### [Assignment]
Return every line below exactly, leaving nothing out.

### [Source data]
* * * *
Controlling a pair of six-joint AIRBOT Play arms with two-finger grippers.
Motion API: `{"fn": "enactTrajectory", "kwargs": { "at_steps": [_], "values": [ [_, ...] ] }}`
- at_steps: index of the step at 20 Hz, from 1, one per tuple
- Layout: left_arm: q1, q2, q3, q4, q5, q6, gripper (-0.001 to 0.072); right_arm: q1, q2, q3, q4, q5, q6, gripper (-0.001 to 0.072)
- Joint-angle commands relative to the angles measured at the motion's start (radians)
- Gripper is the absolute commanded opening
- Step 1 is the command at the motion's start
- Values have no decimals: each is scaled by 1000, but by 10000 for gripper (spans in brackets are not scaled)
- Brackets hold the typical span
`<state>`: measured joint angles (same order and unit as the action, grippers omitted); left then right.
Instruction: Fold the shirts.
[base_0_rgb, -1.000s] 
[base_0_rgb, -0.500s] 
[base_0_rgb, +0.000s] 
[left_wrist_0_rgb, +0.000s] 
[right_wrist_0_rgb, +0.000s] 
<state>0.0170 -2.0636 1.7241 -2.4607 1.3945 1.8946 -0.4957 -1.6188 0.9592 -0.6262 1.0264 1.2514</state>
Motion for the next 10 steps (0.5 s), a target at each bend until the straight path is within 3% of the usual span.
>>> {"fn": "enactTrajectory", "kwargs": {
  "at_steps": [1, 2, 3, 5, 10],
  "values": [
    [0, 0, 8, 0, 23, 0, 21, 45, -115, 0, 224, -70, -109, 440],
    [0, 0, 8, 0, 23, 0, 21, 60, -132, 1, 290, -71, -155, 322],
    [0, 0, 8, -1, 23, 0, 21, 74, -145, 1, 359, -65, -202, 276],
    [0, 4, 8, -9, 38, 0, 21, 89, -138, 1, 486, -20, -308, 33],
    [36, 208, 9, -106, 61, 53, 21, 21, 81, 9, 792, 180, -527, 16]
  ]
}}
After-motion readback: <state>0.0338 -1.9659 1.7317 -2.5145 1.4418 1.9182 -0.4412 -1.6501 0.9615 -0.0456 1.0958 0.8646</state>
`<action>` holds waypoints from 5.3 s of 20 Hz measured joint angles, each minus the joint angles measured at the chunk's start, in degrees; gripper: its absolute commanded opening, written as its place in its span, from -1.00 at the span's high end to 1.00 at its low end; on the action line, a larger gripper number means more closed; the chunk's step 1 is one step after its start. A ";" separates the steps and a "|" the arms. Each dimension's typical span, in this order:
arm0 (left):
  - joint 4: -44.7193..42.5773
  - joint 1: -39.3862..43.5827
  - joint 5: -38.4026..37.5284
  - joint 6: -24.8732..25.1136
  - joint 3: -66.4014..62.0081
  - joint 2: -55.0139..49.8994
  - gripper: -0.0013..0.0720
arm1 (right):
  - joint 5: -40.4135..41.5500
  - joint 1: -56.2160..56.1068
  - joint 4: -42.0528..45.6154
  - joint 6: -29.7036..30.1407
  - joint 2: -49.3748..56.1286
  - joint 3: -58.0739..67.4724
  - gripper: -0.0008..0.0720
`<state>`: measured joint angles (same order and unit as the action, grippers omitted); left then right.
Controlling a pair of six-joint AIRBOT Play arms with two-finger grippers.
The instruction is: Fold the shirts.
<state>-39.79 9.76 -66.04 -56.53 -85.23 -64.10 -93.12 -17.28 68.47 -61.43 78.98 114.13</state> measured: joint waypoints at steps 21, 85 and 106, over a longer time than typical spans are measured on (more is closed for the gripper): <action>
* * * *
### [Task solution]
Controlling a pair of six-joint AIRBOT Play arms with two-finger grippers.
Motion API: `{"fn": "enactTrajectory", "kwargs": { "at_steps": [_], "values": [ [_, ...] ] }}`
- at_steps: index of the step at 20 Hz, from 1, one per tuple
- Layout: left_arm: q1, q2, q3, q4, q5, q6, gripper (-0.001 to 0.072); right_arm: q1, q2, q3, q4, q5, q6, gripper (-0.001 to 0.072)
- Joint-angle commands relative to the angles measured at the motion's start (radians)
- Gripper is the absolute commanded opening
- Step 1 is the command at the motion's start
- Values have no decimals: each is scaled by 1000, but by 10000 for gripper (spans in brackets are not scaled)
- Brackets hold the typical span
`<state>`: measured joint angles (same order and unit as the action, grippers omitted); left then right.
Instruction: Fold the shirts.
[base_0_rgb, -1.000s] 
[base_0_rgb, -0.500s] 
[base_0_rgb, +0.000s] 
[left_wrist_0_rgb, +0.000s] 
[right_wrist_0_rgb, +0.000s] 
<state>0.0170 -2.0636 1.7241 -2.4607 1.3945 1.8946 -0.4957 -1.6188 0.9592 -0.6262 1.0264 1.2514</state>
Motion for the next 10 steps (0.5 s), a target at each bend until the straight path is within 3% of the usual span.
>>> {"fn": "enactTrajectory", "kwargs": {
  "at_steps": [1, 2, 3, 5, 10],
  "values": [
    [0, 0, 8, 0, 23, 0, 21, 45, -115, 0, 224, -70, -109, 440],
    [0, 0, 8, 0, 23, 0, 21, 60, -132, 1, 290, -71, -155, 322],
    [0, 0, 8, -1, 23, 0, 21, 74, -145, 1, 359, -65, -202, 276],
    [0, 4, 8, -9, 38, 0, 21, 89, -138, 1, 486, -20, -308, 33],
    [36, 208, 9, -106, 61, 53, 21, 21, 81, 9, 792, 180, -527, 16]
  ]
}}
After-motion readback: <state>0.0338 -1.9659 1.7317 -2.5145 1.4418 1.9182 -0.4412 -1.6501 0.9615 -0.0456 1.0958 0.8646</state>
`<action>` holds waypoints from 5.3 s of 20 Hz measured joint angles, each minus the joint angles measured at the chunk's start, in degrees; gripper: its absolute commanded opening, written as its place in its span, from -1.00 at the span's high end to 1.00 at its low end; on the action line, a larger gripper number means more closed; the chunk's step 1 is one step after its start. A ";" separates the steps and a "|" the arms. Each dimension's typical span, in this order:
arm0 (left):
  - joint 4: -44.7193..42.5773
  - joint 1: -39.3862..43.5827
  - joint 5: -38.4026..37.5284
  - joint 6: -24.8732..25.1136
  - joint 3: -66.4014..62.0081
  - joint 2: -55.0139..49.8994
  - gripper: -0.0013..0.0720
arm1 (right):
  - joint 5: -40.4135..41.5500
  - joint 1: -56.2160..56.1068
  - joint 4: -42.0528..45.6154
  - joint 6: -29.7036..30.1407
  - joint 2: -49.3748..56.1286
  - joint 3: -58.0739..67.4724
  - gripper: -0.0008..0.0720
`<state>`: measured joint angles (same order and unit as the action, grippers omitted); left then right.
Controlling a pair of six-joint AIRBOT Play arms with two-finger grippers.
The instruction is: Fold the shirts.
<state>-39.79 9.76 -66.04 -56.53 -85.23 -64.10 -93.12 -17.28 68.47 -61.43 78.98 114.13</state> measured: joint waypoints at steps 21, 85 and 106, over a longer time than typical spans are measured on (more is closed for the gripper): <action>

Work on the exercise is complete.